**EXERCISE:** Only the lines below starting at the one containing "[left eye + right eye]" and ending at the one containing "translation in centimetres" belong in the answer, each copied exactly.

[Saved entries]

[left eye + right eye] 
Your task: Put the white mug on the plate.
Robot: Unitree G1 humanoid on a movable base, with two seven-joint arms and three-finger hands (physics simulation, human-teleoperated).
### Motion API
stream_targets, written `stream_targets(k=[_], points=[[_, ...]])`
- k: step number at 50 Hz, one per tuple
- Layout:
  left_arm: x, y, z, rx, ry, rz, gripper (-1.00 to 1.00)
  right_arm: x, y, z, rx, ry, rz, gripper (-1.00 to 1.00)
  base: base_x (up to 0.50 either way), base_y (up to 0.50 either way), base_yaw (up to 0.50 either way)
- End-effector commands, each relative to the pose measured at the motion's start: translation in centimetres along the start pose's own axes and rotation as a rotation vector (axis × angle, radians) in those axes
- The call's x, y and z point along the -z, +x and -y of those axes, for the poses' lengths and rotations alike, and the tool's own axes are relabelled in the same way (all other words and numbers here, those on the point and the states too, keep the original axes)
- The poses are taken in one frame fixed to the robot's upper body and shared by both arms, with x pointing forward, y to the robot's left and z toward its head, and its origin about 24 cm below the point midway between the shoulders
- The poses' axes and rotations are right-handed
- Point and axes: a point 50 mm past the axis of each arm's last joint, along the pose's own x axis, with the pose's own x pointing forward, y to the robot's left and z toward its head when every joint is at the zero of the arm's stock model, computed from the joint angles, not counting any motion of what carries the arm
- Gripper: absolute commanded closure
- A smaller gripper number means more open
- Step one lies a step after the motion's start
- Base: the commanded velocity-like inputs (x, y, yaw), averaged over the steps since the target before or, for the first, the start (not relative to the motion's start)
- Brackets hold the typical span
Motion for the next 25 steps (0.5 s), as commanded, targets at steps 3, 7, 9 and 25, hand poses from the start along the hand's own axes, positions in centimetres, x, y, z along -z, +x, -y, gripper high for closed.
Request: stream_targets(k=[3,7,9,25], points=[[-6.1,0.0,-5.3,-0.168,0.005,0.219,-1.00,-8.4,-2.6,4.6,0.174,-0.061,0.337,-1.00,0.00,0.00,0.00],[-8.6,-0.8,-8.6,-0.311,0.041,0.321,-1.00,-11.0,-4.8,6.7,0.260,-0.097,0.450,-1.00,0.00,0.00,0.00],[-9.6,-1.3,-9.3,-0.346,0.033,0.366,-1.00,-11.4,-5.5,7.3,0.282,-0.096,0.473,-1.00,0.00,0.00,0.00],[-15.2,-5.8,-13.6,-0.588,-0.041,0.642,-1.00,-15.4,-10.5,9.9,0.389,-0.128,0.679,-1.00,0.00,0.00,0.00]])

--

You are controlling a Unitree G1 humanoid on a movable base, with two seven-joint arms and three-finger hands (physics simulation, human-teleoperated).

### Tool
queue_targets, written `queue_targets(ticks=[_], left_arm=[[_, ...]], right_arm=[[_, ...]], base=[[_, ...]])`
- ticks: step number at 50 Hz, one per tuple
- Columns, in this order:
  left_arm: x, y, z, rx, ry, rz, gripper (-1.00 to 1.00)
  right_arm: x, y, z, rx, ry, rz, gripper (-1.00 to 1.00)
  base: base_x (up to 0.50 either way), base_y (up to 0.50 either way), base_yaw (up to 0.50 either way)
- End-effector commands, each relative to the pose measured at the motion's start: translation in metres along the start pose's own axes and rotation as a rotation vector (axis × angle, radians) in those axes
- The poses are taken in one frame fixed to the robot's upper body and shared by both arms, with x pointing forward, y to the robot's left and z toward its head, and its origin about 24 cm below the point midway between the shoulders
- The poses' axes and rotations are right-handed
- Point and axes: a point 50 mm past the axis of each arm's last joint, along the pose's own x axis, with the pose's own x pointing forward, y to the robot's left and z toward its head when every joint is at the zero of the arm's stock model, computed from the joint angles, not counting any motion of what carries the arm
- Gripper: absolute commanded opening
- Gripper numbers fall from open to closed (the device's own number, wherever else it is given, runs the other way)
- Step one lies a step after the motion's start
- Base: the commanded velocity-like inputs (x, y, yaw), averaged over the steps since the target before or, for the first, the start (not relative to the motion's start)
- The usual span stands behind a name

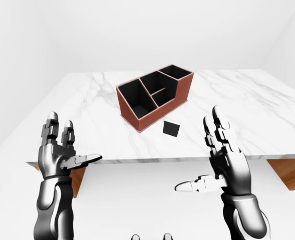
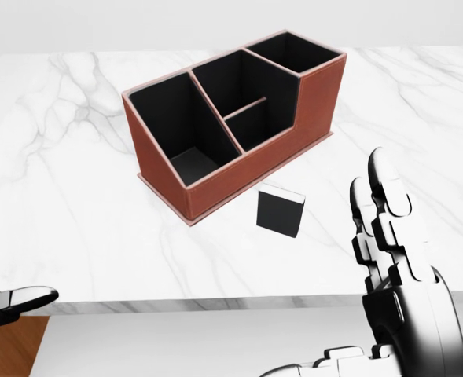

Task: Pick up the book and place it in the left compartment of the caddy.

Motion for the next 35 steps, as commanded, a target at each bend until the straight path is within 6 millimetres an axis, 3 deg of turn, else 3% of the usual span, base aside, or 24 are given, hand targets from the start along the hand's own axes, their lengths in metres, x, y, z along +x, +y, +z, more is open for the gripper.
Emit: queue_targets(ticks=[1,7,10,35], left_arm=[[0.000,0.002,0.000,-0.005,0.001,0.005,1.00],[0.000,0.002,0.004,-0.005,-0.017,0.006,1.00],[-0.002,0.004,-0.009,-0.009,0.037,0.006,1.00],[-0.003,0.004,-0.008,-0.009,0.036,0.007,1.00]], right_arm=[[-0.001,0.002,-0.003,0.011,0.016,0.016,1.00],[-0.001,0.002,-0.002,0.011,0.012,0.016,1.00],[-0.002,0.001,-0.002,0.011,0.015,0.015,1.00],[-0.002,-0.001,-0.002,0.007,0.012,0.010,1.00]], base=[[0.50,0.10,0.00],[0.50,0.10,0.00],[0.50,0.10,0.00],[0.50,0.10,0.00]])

**SOLUTION FOR THIS EXERCISE:**
[left eye + right eye] 
Your task: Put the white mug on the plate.
Robot: Unitree G1 humanoid on a movable base, with two seven-joint arms and three-finger hands (physics simulation, human-teleoperated).
### Motion API
stream_targets, written `stream_targets(k=[_], points=[[_, ...]])`
- k: step number at 50 Hz, one per tuple
- Layout:
  left_arm: x, y, z, rx, ry, rz, gripper (-1.00 to 1.00)
  right_arm: x, y, z, rx, ry, rz, gripper (-1.00 to 1.00)
  base: base_x (up to 0.50 either way), base_y (up to 0.50 either way), base_yaw (up to 0.50 either way)
- End-effector commands, each relative to the pose measured at the motion's start: translation in centimetres along the start pose's own axes and rotation as a rotation vector (axis × angle, radians) in those axes

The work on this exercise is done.